As described in Table 2, at the end of this phase of quality assessment, every study achieved a total score and was thus graded as: conclusive [8, 16], highly suggestive [4, 7, 9, 17, 22, 23], suggestive [5, 6, 11,12,13,14, 18,19,20,21, 24] or inconclusive [10, 15]. Inconclusive references were immediately excluded.

To emphasise the overall strength of selected studies, we evaluated conclusive, preponderant and suggestive studies for each therapy protocol used, systemic (Table 3) or topical (Table 4), considering the following variables:

  • adverse effects: None: score 3; Yes, mild and rare (< 10%): score 2; Yes, moderate and common (> 10%): score 1; Yes, severe and common: score 0. The adverse effects only for the references with score 2, 1 and 0 are detailed in Table 5.

  • treatment duration: More than 4 months: score 1; From 2 to 4 months: score 2; less than 2 months: score 3.

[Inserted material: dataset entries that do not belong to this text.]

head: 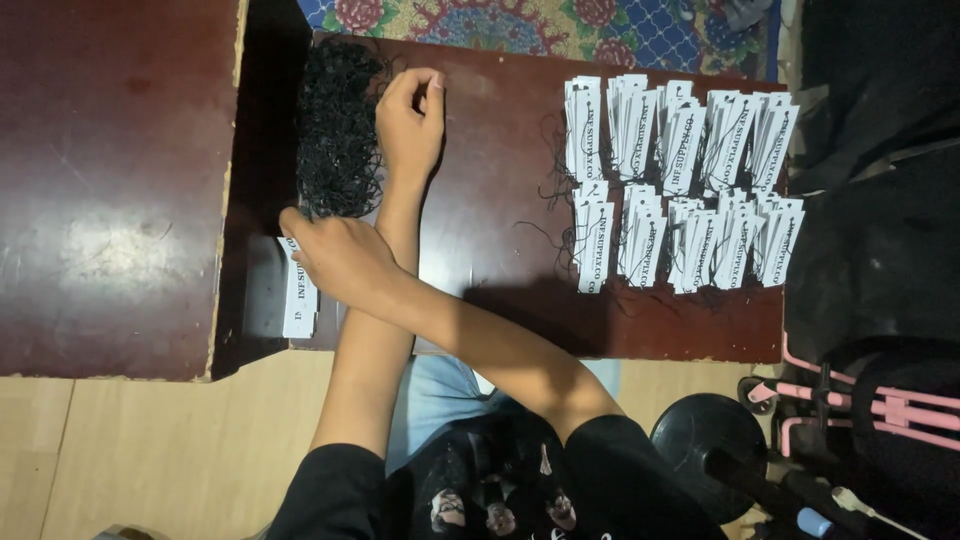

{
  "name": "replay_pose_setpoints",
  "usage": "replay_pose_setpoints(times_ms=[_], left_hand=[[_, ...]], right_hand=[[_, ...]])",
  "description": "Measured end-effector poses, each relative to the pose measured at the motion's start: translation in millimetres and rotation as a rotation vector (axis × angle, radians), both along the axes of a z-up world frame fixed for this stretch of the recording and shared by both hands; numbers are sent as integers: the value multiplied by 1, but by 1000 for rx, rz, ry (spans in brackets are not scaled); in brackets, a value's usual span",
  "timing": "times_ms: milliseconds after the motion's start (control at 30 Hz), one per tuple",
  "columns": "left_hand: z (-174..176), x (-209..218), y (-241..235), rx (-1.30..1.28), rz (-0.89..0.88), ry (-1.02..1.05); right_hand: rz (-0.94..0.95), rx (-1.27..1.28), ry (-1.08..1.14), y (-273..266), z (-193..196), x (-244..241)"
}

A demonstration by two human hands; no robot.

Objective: The person repeatedly picks up a white tag and a black string, ties the string to the tag, and places the finished item on a growing pile on the table. The process is repeated continuously throughout the clip.

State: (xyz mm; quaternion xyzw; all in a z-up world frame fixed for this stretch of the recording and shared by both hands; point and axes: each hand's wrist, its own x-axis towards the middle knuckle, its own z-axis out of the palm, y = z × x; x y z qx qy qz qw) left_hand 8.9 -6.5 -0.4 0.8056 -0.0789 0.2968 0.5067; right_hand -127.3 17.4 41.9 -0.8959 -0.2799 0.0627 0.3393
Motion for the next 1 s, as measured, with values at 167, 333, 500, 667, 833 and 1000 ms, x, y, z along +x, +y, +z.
replay_pose_setpoints(times_ms=[167,333,500,667,833,1000], left_hand=[[5,-2,-1,-18,-4,20],[10,-8,-3,110,0,-74],[-46,22,4,-157,130,-75],[-22,18,12,-613,148,-133],[-18,18,21,-801,108,-248],[-30,23,26,-854,162,-144]], right_hand=[[-26,51,-58,0,-7,4],[-100,43,-424,-22,9,33],[-574,535,-643,-77,24,81],[-633,264,-498,-117,-54,106],[-538,22,-407,-116,-62,107],[-378,-40,-457,-114,-64,106]])
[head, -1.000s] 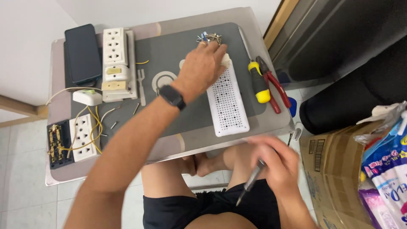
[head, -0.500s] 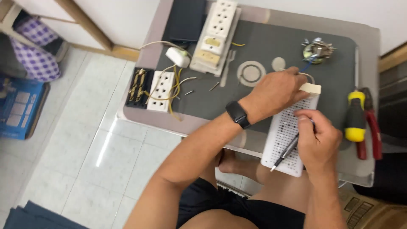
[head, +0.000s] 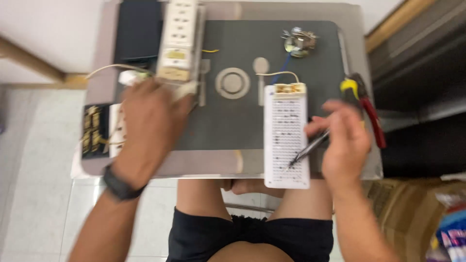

  • efficacy: Percentage of cured dogs, or percentage of microscopic reduction of mites count. Efficacy < 60%: score 1; > 60 < 80%: score 2; > 80 < 100%: score 3.

Table 3 Efficacy of systemic therapies against generalised demodicosis in dogs. References 9 and 22 are repeated twice because two different protocols were tested in the same study
Table 4 Efficacy of topical therapies against generalised demodicosis in dogs. Reference 14 is repeated twice because two different protocols were tested in the same study
Table 5 Detail of adverse effects of systemic and topical therapies with score 2, 1 and 0. Reference 9 is repeated twice because two different protocols were tested in the same study


There is insufficient evidence for commenting on the use of some evaluated treatment protocols of this CAT. The topical use of amitraz liquid concentrate licensed for the treatment of demodicosis cannot be recommended as there was only a single study reporting this treatment and this had a follow up of less than 12 months [4]. Also both amitraz-based spot-on treatments were evaluated in a single study [14] without follow-up of at least 12 months. With regard to the systemic therapies, the oral administration of moxidectin, evaluated in two unrandomized and unblinded studies [15, 19], cannot be recommended, due to the high percentage (37%) and severity of side effects, whilst the administration of afoxolaner [20] and lotilaner [21], despite appearing very effective easy to administer and safe in the treatment of demodectic mange, cannot be recommended, because there is only one reference reporting use of each molecule and follow up was less than 12 months.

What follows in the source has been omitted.